From the records below, report the number of lines that contain "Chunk", and add nothing.

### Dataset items
^^^^^^^^

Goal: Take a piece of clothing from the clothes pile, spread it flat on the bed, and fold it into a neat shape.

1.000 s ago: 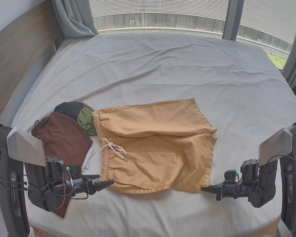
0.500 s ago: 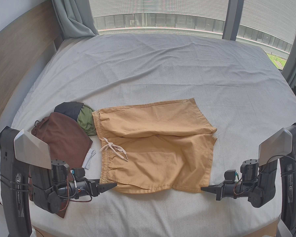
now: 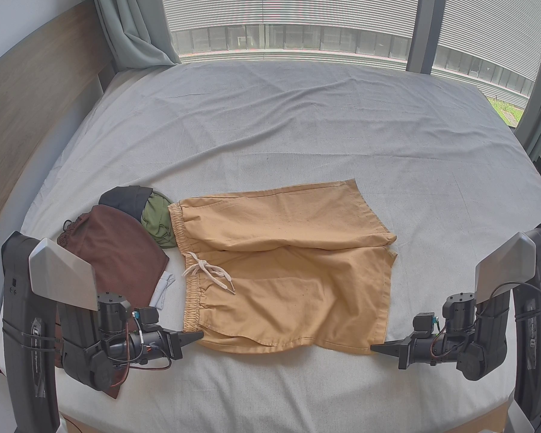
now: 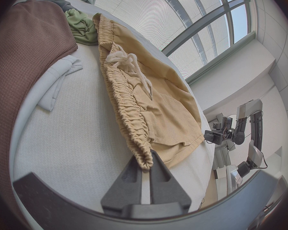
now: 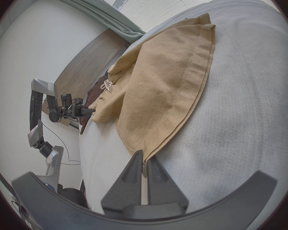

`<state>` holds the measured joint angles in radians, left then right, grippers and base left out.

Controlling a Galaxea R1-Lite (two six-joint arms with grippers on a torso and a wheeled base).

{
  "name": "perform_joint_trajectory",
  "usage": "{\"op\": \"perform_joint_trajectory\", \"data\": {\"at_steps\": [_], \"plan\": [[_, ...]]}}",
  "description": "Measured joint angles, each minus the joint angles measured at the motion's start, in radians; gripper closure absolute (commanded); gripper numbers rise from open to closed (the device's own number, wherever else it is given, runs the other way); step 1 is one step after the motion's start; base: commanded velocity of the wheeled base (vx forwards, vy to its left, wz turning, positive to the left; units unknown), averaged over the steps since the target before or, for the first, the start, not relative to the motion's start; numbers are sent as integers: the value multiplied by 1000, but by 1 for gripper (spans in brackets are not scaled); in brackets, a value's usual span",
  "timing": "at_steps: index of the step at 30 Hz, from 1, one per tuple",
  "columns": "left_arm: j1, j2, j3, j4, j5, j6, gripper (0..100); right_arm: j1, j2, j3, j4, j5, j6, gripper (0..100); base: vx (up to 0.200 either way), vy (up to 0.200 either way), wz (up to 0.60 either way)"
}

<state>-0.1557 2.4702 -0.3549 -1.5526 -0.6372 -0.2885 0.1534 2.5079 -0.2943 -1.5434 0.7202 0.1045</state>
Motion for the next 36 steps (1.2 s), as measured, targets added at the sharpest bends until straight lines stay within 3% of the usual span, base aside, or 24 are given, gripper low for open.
{"op": "perform_joint_trajectory", "data": {"at_steps": [14, 22, 34, 35, 36], "plan": [[45, -55, 117, 0, -11, 54, 100, -81, -62, 116, 3, 3, -66, 100, 0, 0, 0], [48, -83, 184, 0, -26, 71, 100, -87, -71, 189, 3, 3, -118, 100, 0, 0, 0], [63, -84, 201, 2, -33, 122, 100, -94, -73, 213, 2, 2, -124, 100, 0, 0, 0], [63, -83, 201, 2, -33, 120, 100, -94, -73, 213, 2, 2, -125, 0, 0, 0, 0], [63, -82, 201, 2, -32, 120, 0, -94, -73, 213, 2, 2, -125, 0, 0, 0, 0]]}}
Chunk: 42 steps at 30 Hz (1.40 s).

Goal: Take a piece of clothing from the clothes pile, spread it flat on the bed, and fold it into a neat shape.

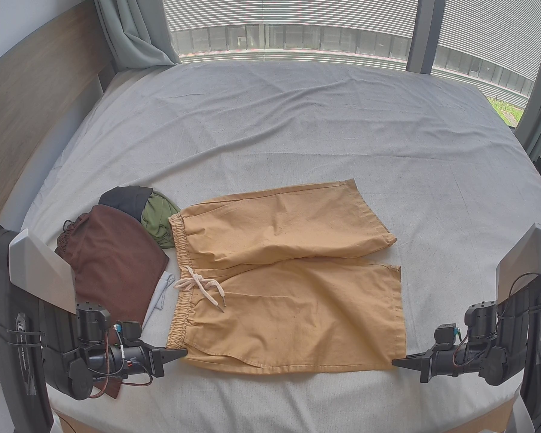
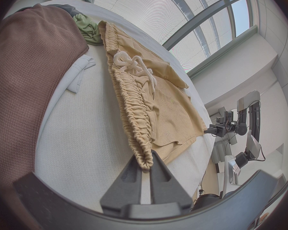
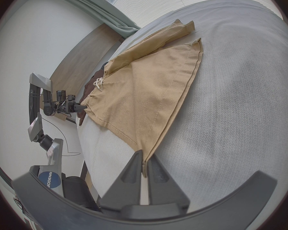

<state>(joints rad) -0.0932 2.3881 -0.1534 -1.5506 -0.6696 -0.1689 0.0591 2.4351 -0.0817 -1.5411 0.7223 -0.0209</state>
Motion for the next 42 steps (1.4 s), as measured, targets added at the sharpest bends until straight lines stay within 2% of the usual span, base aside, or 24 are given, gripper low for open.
{"op": "perform_joint_trajectory", "data": {"at_steps": [13, 20, 21, 42], "plan": [[-4, 12, -15, -1, -1, -7, 0, 13, 0, -8, -2, -4, 4, 0, 0, 0, 0], [-4, 15, -25, -1, 0, -8, 0, 12, 6, -16, -1, -3, -48, 0, 0, 0, 0], [-3, 17, -30, -1, 0, -8, 100, 11, 7, -17, -1, -3, -49, 0, 0, 0, 0], [1, 32, -40, -1, -3, -2, 100, 15, 10, -46, 0, 4, -31, 0, 0, 0, 0]]}}
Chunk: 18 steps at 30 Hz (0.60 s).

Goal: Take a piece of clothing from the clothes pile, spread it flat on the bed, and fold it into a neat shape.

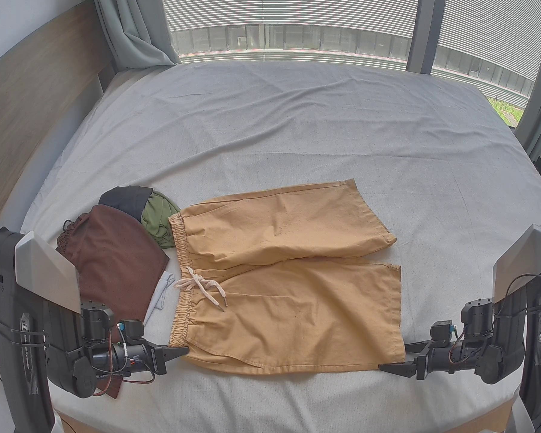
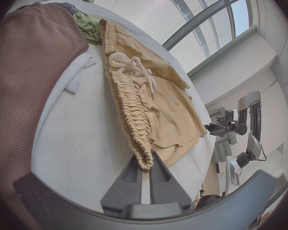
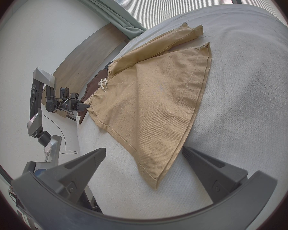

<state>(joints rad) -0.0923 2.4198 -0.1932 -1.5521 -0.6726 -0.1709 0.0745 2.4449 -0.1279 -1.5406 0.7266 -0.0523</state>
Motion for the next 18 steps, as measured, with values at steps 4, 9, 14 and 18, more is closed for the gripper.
{"op": "perform_joint_trajectory", "data": {"at_steps": [4, 9, 14, 18], "plan": [[0, 0, 0, 0, -7, 1, 100, 1, 0, 4, 0, 0, 0, 0, 0, 0, 0], [0, 1, -1, 0, -9, 2, 100, 2, 1, 8, 1, -1, 0, 100, 0, 0, 0], [0, 1, -3, 0, -11, 2, 100, 1, 1, 14, 2, -1, 0, 100, 0, 0, 0], [0, 1, -5, 0, -21, 0, 100, 0, 1, 16, 1, -2, -2, 100, 0, 0, 0]]}}
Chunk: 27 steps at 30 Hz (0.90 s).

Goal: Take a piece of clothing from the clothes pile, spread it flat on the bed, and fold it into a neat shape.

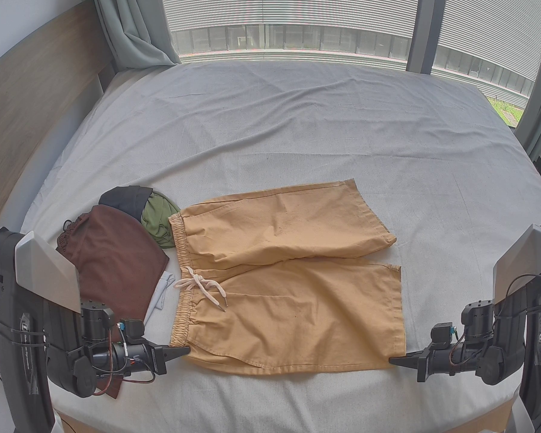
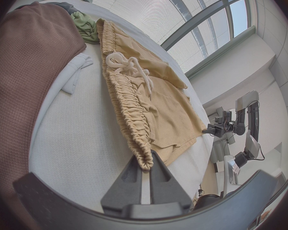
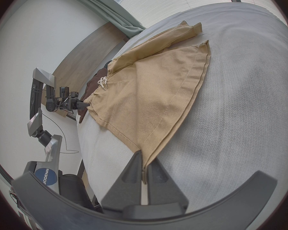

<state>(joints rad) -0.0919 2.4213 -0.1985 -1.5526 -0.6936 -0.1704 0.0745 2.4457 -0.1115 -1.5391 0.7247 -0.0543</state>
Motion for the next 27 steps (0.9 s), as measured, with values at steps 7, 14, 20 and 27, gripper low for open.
{"op": "perform_joint_trajectory", "data": {"at_steps": [7, 14, 20, 27], "plan": [[8, -2, 2, -1, -62, 2, 100, -3, -1, 13, -1, -4, -1, 100, 0, 0, 0], [15, -21, 52, -1, -85, 2, 100, -3, -7, 45, -1, -6, -11, 100, 0, 0, 0], [41, -29, 104, -1, -120, 54, 100, -3, -10, 76, -1, -6, -43, 100, 0, 0, 0], [66, -27, 132, 0, -124, 97, 100, -3, -14, 92, -1, -1, -54, 100, 0, 0, 0]]}}
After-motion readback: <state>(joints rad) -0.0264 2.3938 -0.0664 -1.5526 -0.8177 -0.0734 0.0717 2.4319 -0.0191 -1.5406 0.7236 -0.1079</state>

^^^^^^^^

### ANSWER BOX
3